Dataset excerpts

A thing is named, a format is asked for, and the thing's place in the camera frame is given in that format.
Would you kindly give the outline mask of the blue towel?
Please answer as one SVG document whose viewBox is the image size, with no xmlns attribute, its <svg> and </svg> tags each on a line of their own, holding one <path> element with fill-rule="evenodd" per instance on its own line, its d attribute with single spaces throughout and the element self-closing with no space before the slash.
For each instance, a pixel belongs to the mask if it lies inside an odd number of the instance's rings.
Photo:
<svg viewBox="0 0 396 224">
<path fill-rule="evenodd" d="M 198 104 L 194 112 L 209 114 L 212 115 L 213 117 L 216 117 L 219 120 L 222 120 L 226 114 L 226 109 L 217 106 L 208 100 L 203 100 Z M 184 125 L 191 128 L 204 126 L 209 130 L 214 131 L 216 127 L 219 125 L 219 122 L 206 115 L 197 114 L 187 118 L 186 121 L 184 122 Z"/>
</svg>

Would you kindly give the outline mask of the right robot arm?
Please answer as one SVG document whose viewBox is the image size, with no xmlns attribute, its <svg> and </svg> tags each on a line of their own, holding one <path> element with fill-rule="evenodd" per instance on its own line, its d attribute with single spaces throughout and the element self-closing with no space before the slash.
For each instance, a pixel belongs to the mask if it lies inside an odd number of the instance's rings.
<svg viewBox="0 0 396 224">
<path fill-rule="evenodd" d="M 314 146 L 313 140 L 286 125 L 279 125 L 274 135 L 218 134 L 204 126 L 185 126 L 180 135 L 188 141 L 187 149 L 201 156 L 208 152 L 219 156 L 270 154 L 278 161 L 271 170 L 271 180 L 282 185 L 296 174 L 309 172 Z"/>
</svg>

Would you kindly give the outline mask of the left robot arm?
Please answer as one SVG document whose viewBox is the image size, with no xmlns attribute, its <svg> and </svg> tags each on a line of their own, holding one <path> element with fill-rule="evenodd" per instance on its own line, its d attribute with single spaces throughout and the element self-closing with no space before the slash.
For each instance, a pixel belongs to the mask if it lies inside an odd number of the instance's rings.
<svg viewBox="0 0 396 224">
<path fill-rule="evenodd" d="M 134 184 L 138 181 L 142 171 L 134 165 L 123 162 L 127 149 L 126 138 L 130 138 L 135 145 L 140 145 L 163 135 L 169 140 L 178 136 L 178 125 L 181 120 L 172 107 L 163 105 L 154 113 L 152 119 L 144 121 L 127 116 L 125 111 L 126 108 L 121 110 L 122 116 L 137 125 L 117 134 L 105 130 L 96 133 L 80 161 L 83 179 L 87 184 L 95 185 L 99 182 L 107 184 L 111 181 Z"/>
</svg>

▶ [INSTRUCTIONS TO FOLLOW]: What is needed is a full, exact copy of the records.

▶ [RESPONSE BOX]:
A thing is named, a format is asked for, and the thing's place in the camera frame is given in that format.
Would you kindly give the outline mask of the blue towel?
Please answer as one SVG document whose viewBox is the image size, with no xmlns attribute, its <svg> and </svg> tags each on a line of their own, holding one <path> element with fill-rule="evenodd" per instance on its own line, its d attribute with single spaces throughout and the element self-closing with no space before the slash.
For each instance, a pixel belongs to the mask if it lies inside an odd number of the instance's rings.
Photo:
<svg viewBox="0 0 396 224">
<path fill-rule="evenodd" d="M 198 104 L 194 112 L 209 114 L 212 115 L 213 117 L 216 117 L 219 120 L 222 120 L 226 114 L 226 109 L 217 106 L 208 100 L 203 100 Z M 184 125 L 191 128 L 204 126 L 209 130 L 214 131 L 216 127 L 219 125 L 219 122 L 206 115 L 197 114 L 187 118 L 186 121 L 184 122 Z"/>
</svg>

Would you kindly give the outline mask of the right robot arm?
Please answer as one SVG document whose viewBox is the image size, with no xmlns attribute, its <svg> and </svg> tags each on a line of their own, holding one <path> element with fill-rule="evenodd" per instance on its own line, its d attribute with single spaces throughout and the element self-closing with no space before the slash.
For each instance, a pixel belongs to the mask if it lies inside an odd number of the instance's rings.
<svg viewBox="0 0 396 224">
<path fill-rule="evenodd" d="M 314 146 L 313 140 L 286 125 L 279 125 L 274 135 L 218 134 L 204 126 L 185 126 L 180 135 L 188 141 L 187 149 L 201 156 L 208 152 L 219 156 L 270 154 L 278 161 L 271 170 L 271 180 L 282 185 L 296 174 L 309 172 Z"/>
</svg>

Would you kindly give the outline mask of the left robot arm?
Please answer as one SVG document whose viewBox is the image size, with no xmlns attribute, its <svg> and </svg> tags each on a line of their own, holding one <path> element with fill-rule="evenodd" per instance on its own line, its d attribute with single spaces throughout and the element self-closing with no space before the slash.
For each instance, a pixel belongs to the mask if it lies inside an odd number of the instance's rings.
<svg viewBox="0 0 396 224">
<path fill-rule="evenodd" d="M 134 184 L 138 181 L 142 171 L 134 165 L 123 162 L 127 149 L 126 138 L 130 138 L 135 145 L 140 145 L 163 135 L 169 140 L 178 136 L 178 125 L 181 120 L 172 107 L 163 105 L 154 113 L 152 119 L 144 121 L 127 116 L 125 111 L 126 108 L 121 110 L 122 116 L 137 125 L 117 134 L 105 130 L 96 133 L 80 161 L 83 179 L 87 184 L 95 185 L 99 182 L 107 184 L 111 181 Z"/>
</svg>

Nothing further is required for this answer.